Dall´Agnol destaca que a saúde digital empodera o cidadão e que isso também é um fator de fomento à digitalização. “Antes, ele precisava sair da sua casa, ir até uma UBS, pegar uma senha e esperar horas para agendar uma consulta. Agora, pelo celular, ele agenda automaticamente e só sai de casa para fazer o procedimento que precisa. Consegue, inclusive, acompanhar a sua fila pelo aplicativo”, ilustra o executivo.

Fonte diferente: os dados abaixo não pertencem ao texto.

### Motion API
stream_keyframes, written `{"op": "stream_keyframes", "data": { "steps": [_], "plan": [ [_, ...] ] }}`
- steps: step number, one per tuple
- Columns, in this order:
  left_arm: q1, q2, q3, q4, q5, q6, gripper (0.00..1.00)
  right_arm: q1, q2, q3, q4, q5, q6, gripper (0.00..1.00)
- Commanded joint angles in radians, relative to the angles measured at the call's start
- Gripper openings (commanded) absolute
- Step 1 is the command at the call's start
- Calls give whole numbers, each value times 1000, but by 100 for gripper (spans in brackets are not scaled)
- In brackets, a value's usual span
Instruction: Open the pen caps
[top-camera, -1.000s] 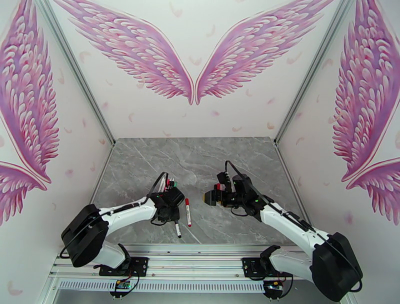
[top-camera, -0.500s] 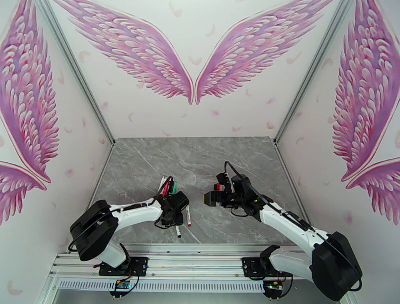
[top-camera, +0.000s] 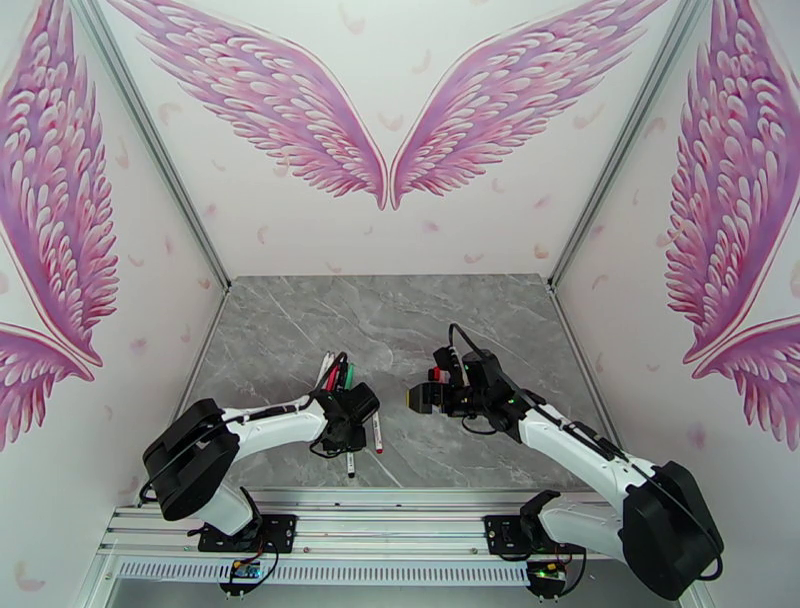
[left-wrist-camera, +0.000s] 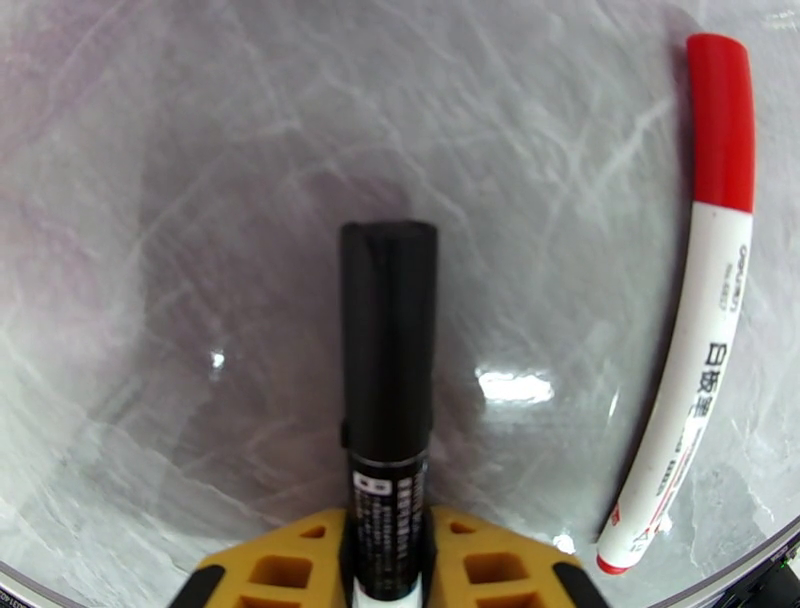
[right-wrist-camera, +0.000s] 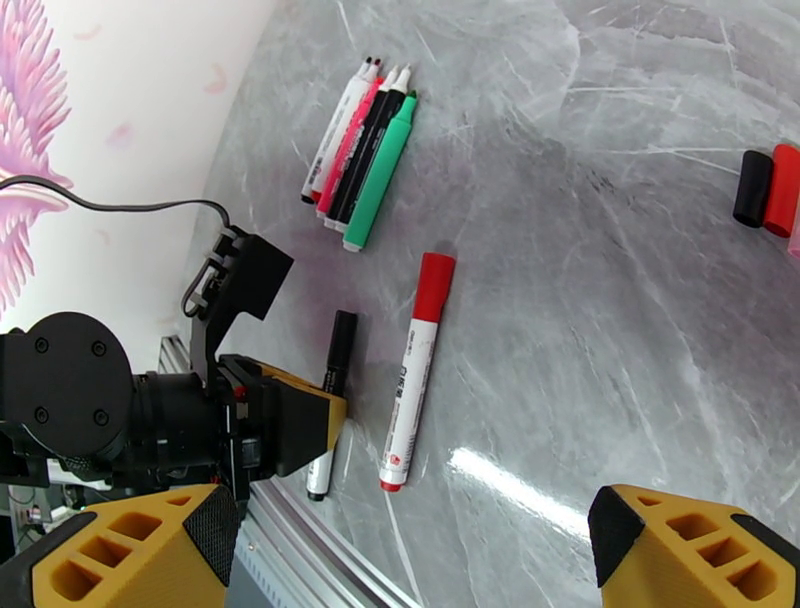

Nessa projeção, é preciso considerar como forte fator de contribuição a própria digitalização do governo, que vem avançando, por meio do chamado governo digital (e-gov), mecanismo que visa evoluir, continuamente, os processos e a prestação de serviços públicos com o auxílio das tecnologias da informação e comunicações (TICs). Daí, deriva-se o próprio Conecte SUS, plataforma de saúde para o cidadão, profissionais e gestores de saúde.
Barreiras a superar
Para o executivo da MV, há duas grandes barreiras para um município adotar uma saúde verdadeiramente digital. A primeira é a infraestrutura, por haver uma diversidade grande entre as mais de cinco mil cidades brasileiras. Afinal, há municípios que estão mais adiantados, mas há muitos que carecem de mais investimentos nessa área. “A segunda barreira é cultural, no sentido de o gestor público reconhecer o valor da tecnologia e que esse é um caminho sem volta”, defende Dall´Agnol. “Além disso, o digital confere o permanente registro, monitoramento e transparência das informações, e isso pode ser encarado como uma perda de liberdade”.